Public vaccine sites also remain largely closed at the weekend, drawing widespread criticism, and just over 3.6 million doses have been administered to a population of about 60 million. The daily figure was almost 165,000 on Tuesday, compared with what Ramaphosa has said is a target of 300,000.

"I think what makes me afraid to take the vaccine, is that at this age, no doctor has ever said to me that I was sick," Dullice Peterson, 93, said by phone from the southern Johannesburg district of Eldorado Park. "What's scary about the vaccine is that you don't know what it is and what it's made of."

More information could help her decide, she said, adding that word of mouth was currently a chief source of knowledge.

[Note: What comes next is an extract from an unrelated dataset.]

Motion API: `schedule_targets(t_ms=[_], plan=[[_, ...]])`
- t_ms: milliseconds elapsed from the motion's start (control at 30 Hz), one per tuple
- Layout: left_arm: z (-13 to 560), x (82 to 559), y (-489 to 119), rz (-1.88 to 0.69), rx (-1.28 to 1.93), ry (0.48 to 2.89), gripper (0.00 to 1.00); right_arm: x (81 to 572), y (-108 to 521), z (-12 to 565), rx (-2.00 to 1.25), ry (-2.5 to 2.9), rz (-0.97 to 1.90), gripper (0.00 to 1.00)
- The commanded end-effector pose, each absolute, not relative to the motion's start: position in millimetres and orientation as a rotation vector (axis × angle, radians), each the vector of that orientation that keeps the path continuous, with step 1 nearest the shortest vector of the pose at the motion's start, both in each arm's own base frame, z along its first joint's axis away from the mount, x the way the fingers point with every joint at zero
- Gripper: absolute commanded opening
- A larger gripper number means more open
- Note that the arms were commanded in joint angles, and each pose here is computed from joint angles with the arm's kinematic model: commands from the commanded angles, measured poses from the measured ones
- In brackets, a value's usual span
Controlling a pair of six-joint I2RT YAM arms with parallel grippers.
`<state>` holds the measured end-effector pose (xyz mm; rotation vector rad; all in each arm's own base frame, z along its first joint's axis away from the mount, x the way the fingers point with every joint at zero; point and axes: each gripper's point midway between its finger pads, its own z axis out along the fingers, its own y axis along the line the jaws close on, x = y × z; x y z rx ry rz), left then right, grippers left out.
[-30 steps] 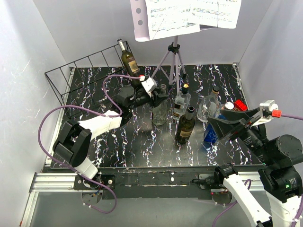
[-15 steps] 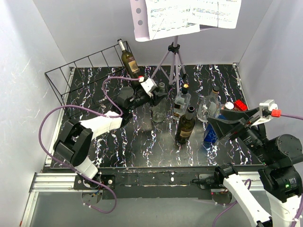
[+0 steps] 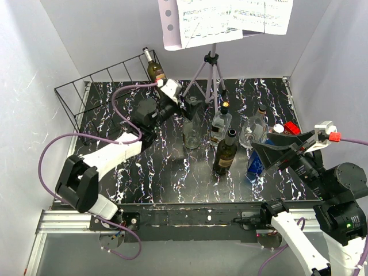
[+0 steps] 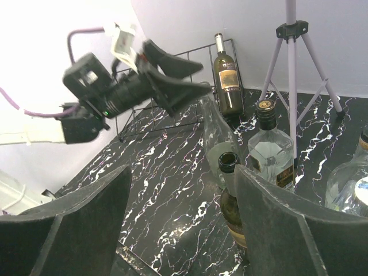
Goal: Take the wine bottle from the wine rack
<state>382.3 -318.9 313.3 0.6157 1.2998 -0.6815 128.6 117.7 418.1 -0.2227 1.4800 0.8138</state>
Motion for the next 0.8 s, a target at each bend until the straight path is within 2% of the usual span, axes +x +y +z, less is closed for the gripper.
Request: schedule_targets(t_ms=[0,133,300,367,533,767], plan=[[385,386,-278,-0.593,0.388,1.326,0.98,128,119,427,-0.229,1.445,0.822,0.80],[400,393,-253,-0.579,0.309,1.365,0.98,130,120,426,-0.230,1.446,0.823,0.80],[391,433,-200,-0.603,0.060,1.508,0.95,133,120,422,-0.230,1.459,0.816,0.80],[381,455,-175,-0.598,-0.033,1.563,0.93,135,119,421,-0.227,1.458,0.805,0.80],[352,515,-146,-0.656,-0.141,1.697,0.82,140,119,418,-0.232,1.480,0.791,0.80],[319,602,-116,-0.692,-0.245,1.773,0.80,147,122,412,-0.228,1.501,0.792,0.80]])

As in many other parts of the world, a prominent driver of vaccine hesitancy is social media messaging saying the doses are not safe or don't work, Ramaphosa said in an address to the nation on June 27. "Please consider the harm you may be causing," he said, urging people to "think long and hard before you press share or send."

Yet the government -- and the president himself -- could be working a lot harder to communicate the efficacy of the double-dose Pfizer Inc. and single-shot Johnson & Johnson versions currently being used, according to Jeffrey Mphahlele, vice president for research at the South African Medical Research Council.

"I don't feel the communication from government is coming out strong -- I would like to hear more voices," he said. Ramaphosa "should seize the moment every time he is in public to really emphasize the importance of vaccination."

Still, there are signs the country's roll out could accelerate from this point -- even if it's largely too late to address the ongoing third wave. Over-50s became eligible this week, and news reports showed long queues at sites in Johannesburg despite cold winter temperatures.

Most public vaccine sites now accept registered walk-ins, having dropped an earlier system that asked for people to wait for an appointment, while about 4.5 million delivered doses have yet to be administered.

Information for this article was contributed by Monique Vanek and Leah Wilson of Bloomberg News.